WHAT TO DO
The material below must be output exactly, line for line.
━━━━
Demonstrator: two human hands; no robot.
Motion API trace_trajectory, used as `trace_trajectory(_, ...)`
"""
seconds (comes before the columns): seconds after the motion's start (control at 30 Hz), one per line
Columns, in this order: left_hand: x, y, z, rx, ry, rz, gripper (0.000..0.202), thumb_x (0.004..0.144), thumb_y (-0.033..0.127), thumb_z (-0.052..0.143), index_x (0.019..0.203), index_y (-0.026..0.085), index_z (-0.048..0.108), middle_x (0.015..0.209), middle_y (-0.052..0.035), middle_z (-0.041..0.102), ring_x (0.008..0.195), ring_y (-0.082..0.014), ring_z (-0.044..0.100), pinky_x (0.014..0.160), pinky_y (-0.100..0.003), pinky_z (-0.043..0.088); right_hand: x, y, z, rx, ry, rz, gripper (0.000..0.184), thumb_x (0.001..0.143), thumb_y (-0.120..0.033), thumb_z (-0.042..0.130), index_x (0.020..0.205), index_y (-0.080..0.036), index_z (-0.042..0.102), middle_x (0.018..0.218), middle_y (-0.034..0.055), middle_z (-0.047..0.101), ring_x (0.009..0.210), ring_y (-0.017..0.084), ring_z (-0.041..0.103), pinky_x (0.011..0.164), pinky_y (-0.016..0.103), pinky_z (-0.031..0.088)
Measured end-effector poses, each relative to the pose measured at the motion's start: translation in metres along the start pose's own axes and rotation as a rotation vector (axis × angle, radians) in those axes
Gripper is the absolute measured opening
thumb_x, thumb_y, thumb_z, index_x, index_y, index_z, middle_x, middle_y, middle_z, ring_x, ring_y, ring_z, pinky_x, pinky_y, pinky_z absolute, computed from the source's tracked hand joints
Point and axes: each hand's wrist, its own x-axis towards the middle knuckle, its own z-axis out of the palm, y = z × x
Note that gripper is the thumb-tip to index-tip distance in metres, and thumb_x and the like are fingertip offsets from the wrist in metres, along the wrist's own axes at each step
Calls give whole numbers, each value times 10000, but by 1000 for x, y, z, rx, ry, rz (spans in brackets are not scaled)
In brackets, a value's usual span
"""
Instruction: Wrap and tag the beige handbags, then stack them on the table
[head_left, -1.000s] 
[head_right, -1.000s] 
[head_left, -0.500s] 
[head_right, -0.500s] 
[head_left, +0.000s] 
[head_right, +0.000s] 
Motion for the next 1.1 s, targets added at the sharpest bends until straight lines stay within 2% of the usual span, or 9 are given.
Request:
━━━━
EXPECTED ANSWER
Demonstrator: two human hands; no robot.
Motion API trace_trajectory, used as `trace_trajectory(_, ...)`
"""
seconds (comes before the columns): seconds after the motion's start (control at 30 Hz), one per line
Columns, in this order: left_hand: x, y, z, rx, ry, rz, gripper (0.000..0.202), thumb_x (0.004..0.144), thumb_y (-0.033..0.127), thumb_z (-0.052..0.143), index_x (0.019..0.203), index_y (-0.026..0.085), index_z (-0.048..0.108), middle_x (0.015..0.209), middle_y (-0.052..0.035), middle_z (-0.041..0.102), ring_x (0.008..0.195), ring_y (-0.082..0.014), ring_z (-0.044..0.100), pinky_x (0.014..0.160), pinky_y (-0.100..0.003), pinky_z (-0.043..0.088); right_hand: x, y, z, rx, ry, rz, gripper (0.000..0.184), thumb_x (0.001..0.143), thumb_y (-0.120..0.033), thumb_z (-0.042..0.130), index_x (0.020..0.205), index_y (-0.080..0.036), index_z (-0.042..0.102), middle_x (0.018..0.218), middle_y (-0.034..0.055), middle_z (-0.047..0.101), ring_x (0.009..0.210), ring_y (-0.017..0.084), ring_z (-0.041..0.103), pinky_x (0.011..0.164), pinky_y (-0.016..0.103), pinky_z (-0.031..0.088)
Measured end-effector poses, each relative to the pose measured at the motion's start: translation in metres along the start pose's own axes and rotation as a rotation vector (axis × angle, radians) in those axes
Gripper is the absolute measured opening
thumb_x, thumb_y, thumb_z, index_x, index_y, index_z, middle_x, middle_y, middle_z, ring_x, ring_y, ring_z, pinky_x, pinky_y, pinky_z absolute, computed from the source's tracked hand joints
Point and axes: each hand's wrist, its own x-axis towards the middle knuckle, its own z-axis out of the palm, y = z × x
Note that gripper is the thumb-tip to index-tip distance in metres, and thumb_x and the like are fingertip offsets from the wrist in metres, along the wrist's own axes at each step
Calls give whole numbers, each value times 10000, but by 1000 for x, y, z, rx, ry, rz (spans in brackets are not scaled)
In brackets, a value's usual span
"""
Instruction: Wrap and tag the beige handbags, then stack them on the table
[head_left, -1.000s] 
[head_right, -1.000s] 
[head_left, -0.500s] 
[head_right, -0.500s] 
[head_left, +0.000s] 
[head_right, +0.000s] 
Motion for the next 1.1 s, targets added at the sharpest bends until straight lines stay within 2% of the usual span, or 9 are given.
Request:

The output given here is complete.